Task to complete.
Scan the records that follow, and whenever a line has the word "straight", copy it.

Extracted entries.
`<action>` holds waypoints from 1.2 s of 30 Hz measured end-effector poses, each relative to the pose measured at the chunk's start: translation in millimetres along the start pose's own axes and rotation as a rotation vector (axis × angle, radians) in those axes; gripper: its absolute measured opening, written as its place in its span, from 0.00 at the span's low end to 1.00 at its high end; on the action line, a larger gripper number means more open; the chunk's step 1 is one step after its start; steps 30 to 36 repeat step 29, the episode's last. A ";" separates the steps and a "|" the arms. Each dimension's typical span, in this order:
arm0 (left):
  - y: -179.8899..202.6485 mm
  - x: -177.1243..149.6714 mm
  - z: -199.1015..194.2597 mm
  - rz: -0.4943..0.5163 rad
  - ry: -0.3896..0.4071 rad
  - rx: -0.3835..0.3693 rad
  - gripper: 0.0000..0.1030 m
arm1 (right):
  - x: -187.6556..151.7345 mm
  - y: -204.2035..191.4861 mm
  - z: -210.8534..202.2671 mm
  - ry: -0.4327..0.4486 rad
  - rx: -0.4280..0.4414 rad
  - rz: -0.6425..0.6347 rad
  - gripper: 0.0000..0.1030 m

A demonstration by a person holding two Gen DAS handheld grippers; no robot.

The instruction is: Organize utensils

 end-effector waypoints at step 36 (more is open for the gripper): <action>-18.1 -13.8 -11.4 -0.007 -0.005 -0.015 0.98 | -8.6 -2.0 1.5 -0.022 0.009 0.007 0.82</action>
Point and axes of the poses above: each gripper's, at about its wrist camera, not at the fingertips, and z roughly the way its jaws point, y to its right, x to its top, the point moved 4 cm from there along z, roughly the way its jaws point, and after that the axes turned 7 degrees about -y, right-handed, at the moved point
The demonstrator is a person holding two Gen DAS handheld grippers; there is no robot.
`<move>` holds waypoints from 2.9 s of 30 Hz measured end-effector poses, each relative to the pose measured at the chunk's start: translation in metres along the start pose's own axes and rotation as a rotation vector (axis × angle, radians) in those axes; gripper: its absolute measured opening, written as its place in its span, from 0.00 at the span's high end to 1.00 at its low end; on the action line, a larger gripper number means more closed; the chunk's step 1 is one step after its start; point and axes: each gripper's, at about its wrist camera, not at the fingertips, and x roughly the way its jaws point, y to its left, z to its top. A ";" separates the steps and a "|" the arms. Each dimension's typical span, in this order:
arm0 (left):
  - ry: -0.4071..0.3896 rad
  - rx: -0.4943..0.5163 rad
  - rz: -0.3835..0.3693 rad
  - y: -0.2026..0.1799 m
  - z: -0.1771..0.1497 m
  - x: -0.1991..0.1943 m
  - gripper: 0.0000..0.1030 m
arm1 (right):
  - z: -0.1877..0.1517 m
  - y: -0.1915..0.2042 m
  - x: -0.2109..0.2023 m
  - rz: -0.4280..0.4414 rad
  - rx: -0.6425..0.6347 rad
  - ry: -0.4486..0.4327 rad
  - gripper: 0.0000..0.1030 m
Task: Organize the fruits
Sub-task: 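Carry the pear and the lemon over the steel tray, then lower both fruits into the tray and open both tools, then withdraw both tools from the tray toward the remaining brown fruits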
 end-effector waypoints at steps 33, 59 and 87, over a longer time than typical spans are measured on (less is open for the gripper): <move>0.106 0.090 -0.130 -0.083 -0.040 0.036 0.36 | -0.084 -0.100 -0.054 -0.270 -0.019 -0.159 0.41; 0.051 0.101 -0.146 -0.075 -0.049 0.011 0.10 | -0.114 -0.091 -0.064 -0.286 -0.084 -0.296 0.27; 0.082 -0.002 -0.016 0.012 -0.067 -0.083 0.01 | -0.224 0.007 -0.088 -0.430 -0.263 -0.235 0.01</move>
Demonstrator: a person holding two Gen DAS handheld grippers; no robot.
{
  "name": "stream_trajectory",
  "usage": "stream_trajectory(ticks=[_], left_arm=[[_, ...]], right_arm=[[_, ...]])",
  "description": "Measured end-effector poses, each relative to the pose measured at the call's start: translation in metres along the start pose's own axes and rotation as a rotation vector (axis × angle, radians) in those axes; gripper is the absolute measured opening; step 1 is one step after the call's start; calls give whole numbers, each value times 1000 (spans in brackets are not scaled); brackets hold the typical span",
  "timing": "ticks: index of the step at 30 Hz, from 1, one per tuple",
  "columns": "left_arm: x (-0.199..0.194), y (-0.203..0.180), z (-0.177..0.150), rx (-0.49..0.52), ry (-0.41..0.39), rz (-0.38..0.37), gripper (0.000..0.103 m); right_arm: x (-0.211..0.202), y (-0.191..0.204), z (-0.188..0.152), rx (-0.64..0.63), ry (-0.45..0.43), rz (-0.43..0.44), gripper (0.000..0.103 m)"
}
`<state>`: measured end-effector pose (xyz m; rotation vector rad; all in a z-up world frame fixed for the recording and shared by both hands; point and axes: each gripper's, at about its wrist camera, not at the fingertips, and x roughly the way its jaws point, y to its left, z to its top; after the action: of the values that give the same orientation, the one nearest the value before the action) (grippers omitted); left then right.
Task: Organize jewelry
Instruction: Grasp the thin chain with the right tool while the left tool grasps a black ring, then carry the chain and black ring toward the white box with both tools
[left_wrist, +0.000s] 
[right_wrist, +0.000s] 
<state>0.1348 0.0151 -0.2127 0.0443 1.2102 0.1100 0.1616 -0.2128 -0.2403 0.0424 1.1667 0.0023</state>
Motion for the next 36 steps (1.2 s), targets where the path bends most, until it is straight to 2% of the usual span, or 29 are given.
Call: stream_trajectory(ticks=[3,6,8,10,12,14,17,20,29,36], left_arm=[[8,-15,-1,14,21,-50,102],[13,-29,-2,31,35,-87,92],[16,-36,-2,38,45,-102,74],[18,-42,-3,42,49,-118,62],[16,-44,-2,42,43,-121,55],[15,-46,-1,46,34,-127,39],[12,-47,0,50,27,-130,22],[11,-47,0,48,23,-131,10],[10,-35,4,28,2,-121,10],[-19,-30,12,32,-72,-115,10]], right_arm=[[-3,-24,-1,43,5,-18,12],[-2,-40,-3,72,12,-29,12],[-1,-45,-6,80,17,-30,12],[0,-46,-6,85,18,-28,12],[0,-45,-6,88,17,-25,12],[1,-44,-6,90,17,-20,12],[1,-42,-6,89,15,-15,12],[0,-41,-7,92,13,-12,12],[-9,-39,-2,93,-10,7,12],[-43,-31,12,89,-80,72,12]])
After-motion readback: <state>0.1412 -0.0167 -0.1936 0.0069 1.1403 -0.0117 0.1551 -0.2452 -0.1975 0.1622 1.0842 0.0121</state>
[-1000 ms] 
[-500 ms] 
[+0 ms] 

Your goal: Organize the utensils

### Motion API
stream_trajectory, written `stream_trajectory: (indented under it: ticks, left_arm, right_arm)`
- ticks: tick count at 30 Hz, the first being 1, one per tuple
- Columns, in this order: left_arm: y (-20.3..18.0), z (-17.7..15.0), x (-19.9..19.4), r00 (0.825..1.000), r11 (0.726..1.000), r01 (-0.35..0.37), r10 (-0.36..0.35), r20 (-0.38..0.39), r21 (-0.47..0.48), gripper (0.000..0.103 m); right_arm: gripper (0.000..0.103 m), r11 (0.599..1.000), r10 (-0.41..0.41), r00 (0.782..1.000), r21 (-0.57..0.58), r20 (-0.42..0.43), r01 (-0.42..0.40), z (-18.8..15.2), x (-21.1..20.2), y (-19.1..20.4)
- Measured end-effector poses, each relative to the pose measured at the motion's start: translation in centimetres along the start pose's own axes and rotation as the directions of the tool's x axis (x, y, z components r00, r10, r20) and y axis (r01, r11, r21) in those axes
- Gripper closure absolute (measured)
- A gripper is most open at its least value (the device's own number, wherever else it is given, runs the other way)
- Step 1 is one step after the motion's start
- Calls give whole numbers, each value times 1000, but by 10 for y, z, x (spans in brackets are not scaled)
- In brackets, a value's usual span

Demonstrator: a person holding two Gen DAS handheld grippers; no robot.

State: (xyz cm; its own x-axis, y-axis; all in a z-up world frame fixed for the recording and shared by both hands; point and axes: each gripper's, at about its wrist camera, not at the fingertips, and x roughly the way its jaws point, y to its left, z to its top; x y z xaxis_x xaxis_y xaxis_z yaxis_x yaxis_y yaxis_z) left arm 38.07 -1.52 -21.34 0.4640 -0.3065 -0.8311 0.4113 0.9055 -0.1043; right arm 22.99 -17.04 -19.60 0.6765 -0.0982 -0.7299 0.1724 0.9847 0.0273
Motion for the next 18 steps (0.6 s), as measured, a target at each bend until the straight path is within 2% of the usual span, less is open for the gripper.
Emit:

Written solution.
Motion for the next 36 steps (1.2 s), targets where the path bends most, until it is straight to 2% of the usual span, or 29 are given.
Motion for the next 18 steps (0.6 s), as measured, a target at each bend until the straight path is within 2% of the usual span, less is open for the gripper.

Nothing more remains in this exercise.